EXERCISE PROMPT: Where a picture appears in the data below, exclude it; restate everything else word for word.

• • • • • • •

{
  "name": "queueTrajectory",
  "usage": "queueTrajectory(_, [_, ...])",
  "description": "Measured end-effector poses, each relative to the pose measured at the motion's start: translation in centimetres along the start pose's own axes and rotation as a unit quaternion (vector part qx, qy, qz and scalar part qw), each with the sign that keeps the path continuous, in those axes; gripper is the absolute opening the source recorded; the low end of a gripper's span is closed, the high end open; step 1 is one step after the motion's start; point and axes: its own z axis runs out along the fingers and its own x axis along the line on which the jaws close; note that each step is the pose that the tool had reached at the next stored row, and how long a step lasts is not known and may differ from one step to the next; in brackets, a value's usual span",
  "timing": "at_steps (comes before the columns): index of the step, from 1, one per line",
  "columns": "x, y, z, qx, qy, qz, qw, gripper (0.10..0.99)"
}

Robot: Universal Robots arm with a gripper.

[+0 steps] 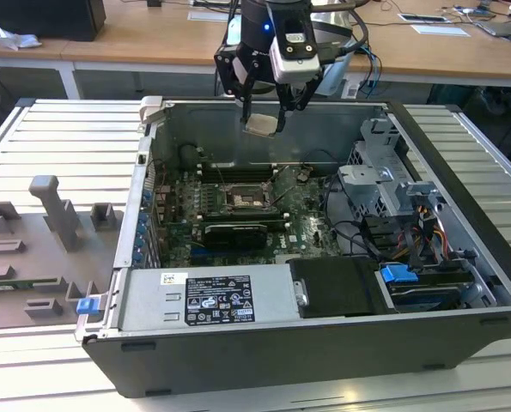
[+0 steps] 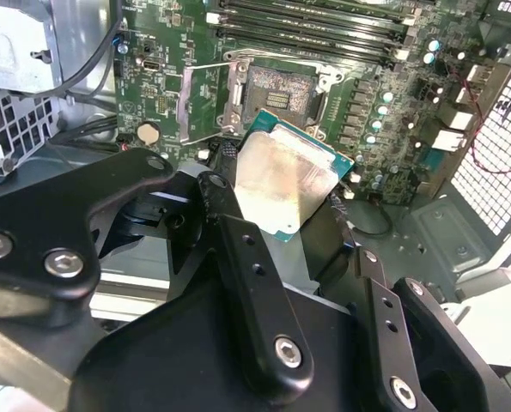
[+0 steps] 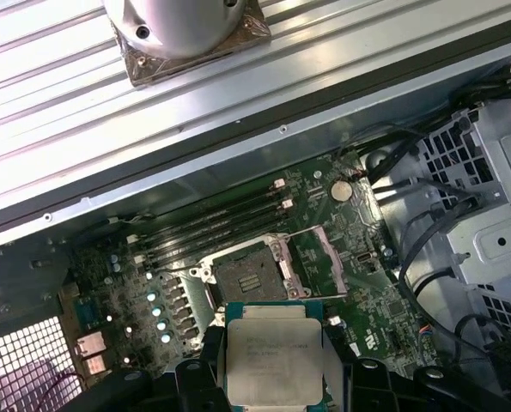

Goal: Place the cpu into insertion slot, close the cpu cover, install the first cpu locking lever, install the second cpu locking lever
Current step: 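Place the cpu into insertion slot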

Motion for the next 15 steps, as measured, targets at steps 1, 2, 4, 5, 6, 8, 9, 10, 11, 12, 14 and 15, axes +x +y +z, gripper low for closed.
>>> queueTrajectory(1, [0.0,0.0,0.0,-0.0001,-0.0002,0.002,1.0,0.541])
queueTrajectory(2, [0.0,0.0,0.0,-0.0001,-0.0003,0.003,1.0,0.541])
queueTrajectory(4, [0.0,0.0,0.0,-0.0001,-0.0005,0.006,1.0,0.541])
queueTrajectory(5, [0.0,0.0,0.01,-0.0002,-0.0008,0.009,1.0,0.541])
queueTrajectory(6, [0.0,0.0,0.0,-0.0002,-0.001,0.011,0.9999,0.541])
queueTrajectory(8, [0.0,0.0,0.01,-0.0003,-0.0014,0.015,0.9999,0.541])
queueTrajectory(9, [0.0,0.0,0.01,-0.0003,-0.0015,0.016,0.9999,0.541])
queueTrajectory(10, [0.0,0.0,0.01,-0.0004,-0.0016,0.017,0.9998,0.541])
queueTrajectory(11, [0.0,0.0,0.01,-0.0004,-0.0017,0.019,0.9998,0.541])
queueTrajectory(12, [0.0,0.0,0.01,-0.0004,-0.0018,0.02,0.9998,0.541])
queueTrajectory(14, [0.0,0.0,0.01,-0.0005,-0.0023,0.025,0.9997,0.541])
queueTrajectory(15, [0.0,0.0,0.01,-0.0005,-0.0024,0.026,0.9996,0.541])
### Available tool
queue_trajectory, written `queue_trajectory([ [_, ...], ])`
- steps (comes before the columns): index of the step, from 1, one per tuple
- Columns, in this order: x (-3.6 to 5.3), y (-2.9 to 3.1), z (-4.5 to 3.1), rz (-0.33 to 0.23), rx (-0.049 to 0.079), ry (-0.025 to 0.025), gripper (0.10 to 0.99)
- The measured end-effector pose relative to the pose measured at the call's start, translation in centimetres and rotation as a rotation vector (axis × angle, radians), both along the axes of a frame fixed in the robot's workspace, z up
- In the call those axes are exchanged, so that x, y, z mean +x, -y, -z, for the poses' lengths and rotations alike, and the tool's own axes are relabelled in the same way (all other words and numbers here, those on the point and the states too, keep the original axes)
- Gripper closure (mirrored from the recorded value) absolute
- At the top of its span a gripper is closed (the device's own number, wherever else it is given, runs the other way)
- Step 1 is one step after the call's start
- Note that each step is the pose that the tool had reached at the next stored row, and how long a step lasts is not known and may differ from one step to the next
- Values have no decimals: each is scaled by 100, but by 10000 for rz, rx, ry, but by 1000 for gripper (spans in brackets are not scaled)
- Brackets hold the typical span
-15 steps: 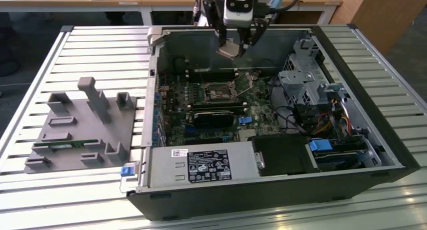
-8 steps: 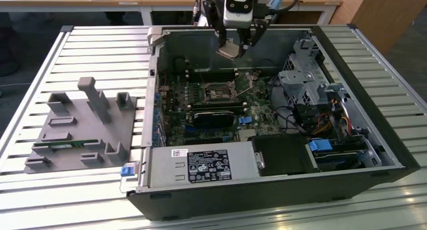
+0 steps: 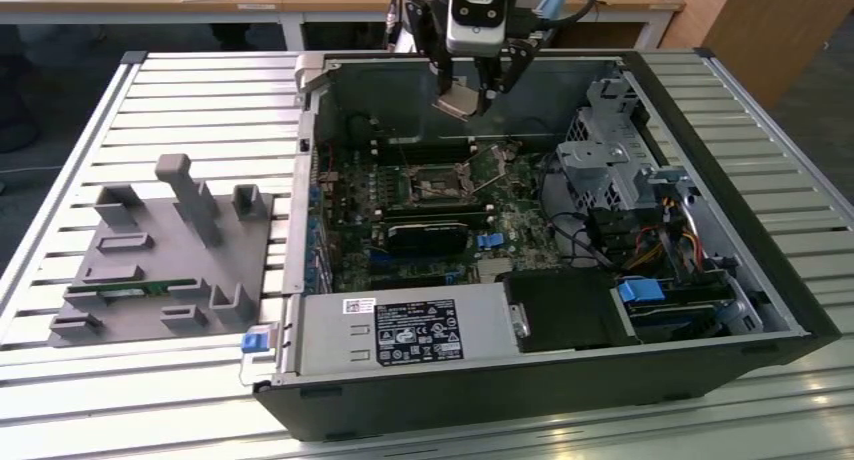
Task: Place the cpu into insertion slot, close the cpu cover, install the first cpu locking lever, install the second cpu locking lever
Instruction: 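Place the cpu into insertion slot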
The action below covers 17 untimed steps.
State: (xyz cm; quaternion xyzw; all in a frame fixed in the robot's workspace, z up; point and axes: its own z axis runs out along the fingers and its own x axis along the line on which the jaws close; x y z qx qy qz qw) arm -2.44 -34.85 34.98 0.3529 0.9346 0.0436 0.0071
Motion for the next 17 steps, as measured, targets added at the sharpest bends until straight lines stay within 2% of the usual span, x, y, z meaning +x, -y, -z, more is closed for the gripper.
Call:
queue_trajectory([
  [17, 0, 0, 7, 707, 0, -1, 545],
])
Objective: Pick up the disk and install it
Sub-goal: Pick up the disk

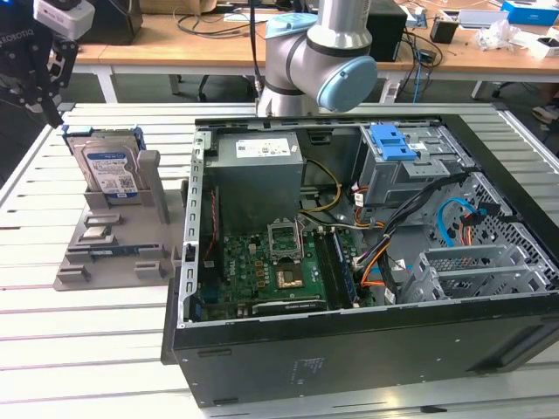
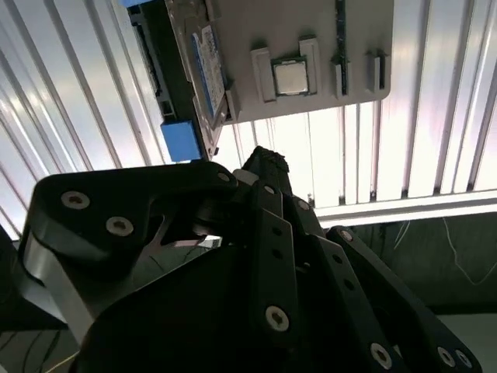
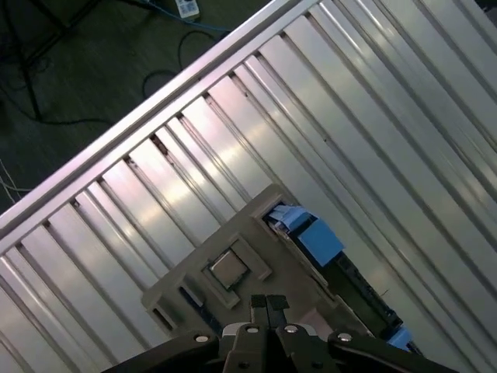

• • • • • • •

TASK SOLUTION:
{
  "name": "queueTrajectory",
  "usage": "queueTrajectory(_, [_, ...])",
  "description": "Measured end-effector poses, each relative to the pose measured at the motion's start: translation in centimetres along the start pose's own axes and rotation as a unit quaternion (vector part qx, qy, qz and scalar part qw), each with the sign that keeps the path continuous, in those axes; gripper is the absolute opening the source recorded; the low end of a gripper's span is closed, the high end open; step 1 is one step after the motion's start; point and axes: its own z axis runs out along the fingers and its own x axis along the line on which the jaws close; note that each step is the pose that the tool had reached at the next stored row, and how long a step lasts is not known and may differ from one step to the next; in brackets, a value's usual span",
  "timing": "at_steps (comes before the columns): index of the step, from 1, one per line",
  "columns": "x, y, z, qx, qy, qz, qw, gripper (0.10..0.99)"
}

Robot: Universal Robots arm with a gripper.

[+0 steps] 
[+0 steps] 
[+0 steps] 

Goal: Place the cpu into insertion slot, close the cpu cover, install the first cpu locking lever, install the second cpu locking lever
Current step: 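Place the cpu into insertion slot
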
Motion for the next 15 steps, as measured, targets at steps 1, 2, 4, 5, 6, 8, 9, 10, 11, 12, 14 and 15, axes +x +y +z, gripper low for closed.
>>> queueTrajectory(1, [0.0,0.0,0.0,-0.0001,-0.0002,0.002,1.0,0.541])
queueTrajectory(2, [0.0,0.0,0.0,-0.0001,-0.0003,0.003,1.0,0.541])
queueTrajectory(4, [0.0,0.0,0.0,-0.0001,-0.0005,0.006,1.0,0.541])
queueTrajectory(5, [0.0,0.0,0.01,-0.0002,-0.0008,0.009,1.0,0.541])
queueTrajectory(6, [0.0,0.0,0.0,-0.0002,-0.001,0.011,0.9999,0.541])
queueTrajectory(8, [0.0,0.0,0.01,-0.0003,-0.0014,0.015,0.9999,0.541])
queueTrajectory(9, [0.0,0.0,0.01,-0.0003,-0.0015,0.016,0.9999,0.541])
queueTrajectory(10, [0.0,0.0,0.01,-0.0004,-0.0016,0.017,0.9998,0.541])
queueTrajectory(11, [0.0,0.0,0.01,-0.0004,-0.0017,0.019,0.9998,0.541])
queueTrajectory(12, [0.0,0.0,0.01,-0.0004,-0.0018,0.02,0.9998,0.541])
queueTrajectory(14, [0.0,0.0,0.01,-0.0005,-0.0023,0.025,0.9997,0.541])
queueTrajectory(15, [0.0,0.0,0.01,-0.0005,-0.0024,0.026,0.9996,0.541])
### Available tool
queue_trajectory, written `queue_trajectory([ [_, ...], ])`
- steps (comes before the columns): index of the step, from 1, one per tuple
- Columns, in this order: x (-3.6 to 5.3), y (-2.9 to 3.1), z (-4.5 to 3.1), rz (-0.33 to 0.23), rx (-0.049 to 0.079), ry (-0.025 to 0.025), gripper (0.10 to 0.99)
- The measured end-effector pose relative to the pose measured at the call's start, translation in centimetres and rotation as a rotation vector (axis × angle, radians), both along the axes of a frame fixed in the robot's workspace, z up
- In the call those axes are exchanged, so that x, y, z mean +x, -y, -z, for the poses' lengths and rotations alike, and the tool's own axes are relabelled in the same way (all other words and numbers here, those on the point and the states too, keep the original axes)
- Gripper closure (mirrored from the recorded value) absolute
- At the top of its span a gripper is closed (the device's own number, wherever else it is given, runs the other way)
- Step 1 is one step after the call's start
- Note that each step is the pose that the tool had reached at the next stored row, and how long a step lasts is not known and may differ from one step to the next
- Values have no decimals: each is scaled by 100, but by 10000 for rz, rx, ry, but by 1000 for gripper (spans in brackets are not scaled)
- Brackets hold the typical span
-15 steps: 
-8 steps: 
+0 steps: 
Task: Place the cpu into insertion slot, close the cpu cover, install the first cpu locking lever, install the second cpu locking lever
Instruction: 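Place the cpu into insertion slot
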The action below covers 17 untimed steps.
State: (xyz cm; quaternion xyzw; all in a frame fixed in the robot's workspace, z up; point and axes: its own z axis runs out along the fingers and its own x axis along the line on which the jaws close; x y z qx qy qz qw) arm -2.44 -34.85 34.98 0.3529 0.9346 0.0436 0.0071
Motion for the next 17 steps, as measured, targets added at the sharpest bends until straight lines stay within 2% of the usual span, x, y, z meaning +x, -y, -z, more is closed for the gripper.
Call:
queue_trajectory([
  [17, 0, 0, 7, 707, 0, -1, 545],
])
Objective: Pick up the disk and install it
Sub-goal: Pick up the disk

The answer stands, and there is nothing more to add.